- **WHAT IS BEING ASKED**:
Give back the full data character for character.

- **SOURCE MATERIAL**:
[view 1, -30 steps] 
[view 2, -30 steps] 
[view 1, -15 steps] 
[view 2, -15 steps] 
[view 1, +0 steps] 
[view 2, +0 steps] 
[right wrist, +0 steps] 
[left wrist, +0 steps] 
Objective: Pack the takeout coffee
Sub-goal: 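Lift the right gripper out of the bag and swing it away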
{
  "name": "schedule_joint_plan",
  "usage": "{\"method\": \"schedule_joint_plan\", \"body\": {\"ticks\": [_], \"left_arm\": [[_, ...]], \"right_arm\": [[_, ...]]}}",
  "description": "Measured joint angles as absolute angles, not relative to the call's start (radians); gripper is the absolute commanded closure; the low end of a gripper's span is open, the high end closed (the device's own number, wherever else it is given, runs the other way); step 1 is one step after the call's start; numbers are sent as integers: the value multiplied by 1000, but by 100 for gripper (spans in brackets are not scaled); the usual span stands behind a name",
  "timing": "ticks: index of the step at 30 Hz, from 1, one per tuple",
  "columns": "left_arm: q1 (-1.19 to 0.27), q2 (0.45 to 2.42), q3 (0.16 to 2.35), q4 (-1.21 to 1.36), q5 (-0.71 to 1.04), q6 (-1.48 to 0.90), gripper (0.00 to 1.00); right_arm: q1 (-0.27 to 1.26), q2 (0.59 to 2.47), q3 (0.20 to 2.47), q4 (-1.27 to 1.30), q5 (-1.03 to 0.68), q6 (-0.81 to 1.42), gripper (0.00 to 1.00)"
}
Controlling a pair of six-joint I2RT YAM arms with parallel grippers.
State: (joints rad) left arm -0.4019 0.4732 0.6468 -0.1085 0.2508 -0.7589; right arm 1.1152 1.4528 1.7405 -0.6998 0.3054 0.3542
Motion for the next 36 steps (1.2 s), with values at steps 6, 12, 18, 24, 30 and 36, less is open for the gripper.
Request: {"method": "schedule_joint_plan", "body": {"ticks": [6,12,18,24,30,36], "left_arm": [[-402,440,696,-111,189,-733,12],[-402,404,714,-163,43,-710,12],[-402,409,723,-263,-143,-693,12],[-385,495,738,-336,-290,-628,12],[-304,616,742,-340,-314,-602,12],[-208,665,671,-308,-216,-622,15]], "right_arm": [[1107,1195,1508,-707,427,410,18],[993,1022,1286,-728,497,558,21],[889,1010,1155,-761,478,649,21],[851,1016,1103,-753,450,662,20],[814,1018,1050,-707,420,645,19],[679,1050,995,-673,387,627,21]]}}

- **TASK SOLUTION**:
[view 1, -30 steps] 
[view 2, -30 steps] 
[view 1, -15 steps] 
[view 2, -15 steps] 
[view 1, +0 steps] 
[view 2, +0 steps] 
[right wrist, +0 steps] 
[left wrist, +0 steps] 
Objective: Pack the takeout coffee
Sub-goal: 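Lift the right gripper out of the bag and swing it away
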{
  "name": "schedule_joint_plan",
  "usage": "{\"method\": \"schedule_joint_plan\", \"body\": {\"ticks\": [_], \"left_arm\": [[_, ...]], \"right_arm\": [[_, ...]]}}",
  "description": "Measured joint angles as absolute angles, not relative to the call's start (radians); gripper is the absolute commanded closure; the low end of a gripper's span is open, the high end closed (the device's own number, wherever else it is given, runs the other way); step 1 is one step after the call's start; numbers are sent as integers: the value multiplied by 1000, but by 100 for gripper (spans in brackets are not scaled); the usual span stands behind a name",
  "timing": "ticks: index of the step at 30 Hz, from 1, one per tuple",
  "columns": "left_arm: q1 (-1.19 to 0.27), q2 (0.45 to 2.42), q3 (0.16 to 2.35), q4 (-1.21 to 1.36), q5 (-0.71 to 1.04), q6 (-1.48 to 0.90), gripper (0.00 to 1.00); right_arm: q1 (-0.27 to 1.26), q2 (0.59 to 2.47), q3 (0.20 to 2.47), q4 (-1.27 to 1.30), q5 (-1.03 to 0.68), q6 (-0.81 to 1.42), gripper (0.00 to 1.00)"
}
Controlling a pair of six-joint I2RT YAM arms with parallel grippers.
State: (joints rad) left arm -0.4019 0.4732 0.6468 -0.1085 0.2508 -0.7589; right arm 1.1152 1.4528 1.7405 -0.6998 0.3054 0.3542
Motion for the next 36 steps (1.2 s), with values at steps 6, 12, 18, 24, 30 and 36, less is open for the gripper.
Request: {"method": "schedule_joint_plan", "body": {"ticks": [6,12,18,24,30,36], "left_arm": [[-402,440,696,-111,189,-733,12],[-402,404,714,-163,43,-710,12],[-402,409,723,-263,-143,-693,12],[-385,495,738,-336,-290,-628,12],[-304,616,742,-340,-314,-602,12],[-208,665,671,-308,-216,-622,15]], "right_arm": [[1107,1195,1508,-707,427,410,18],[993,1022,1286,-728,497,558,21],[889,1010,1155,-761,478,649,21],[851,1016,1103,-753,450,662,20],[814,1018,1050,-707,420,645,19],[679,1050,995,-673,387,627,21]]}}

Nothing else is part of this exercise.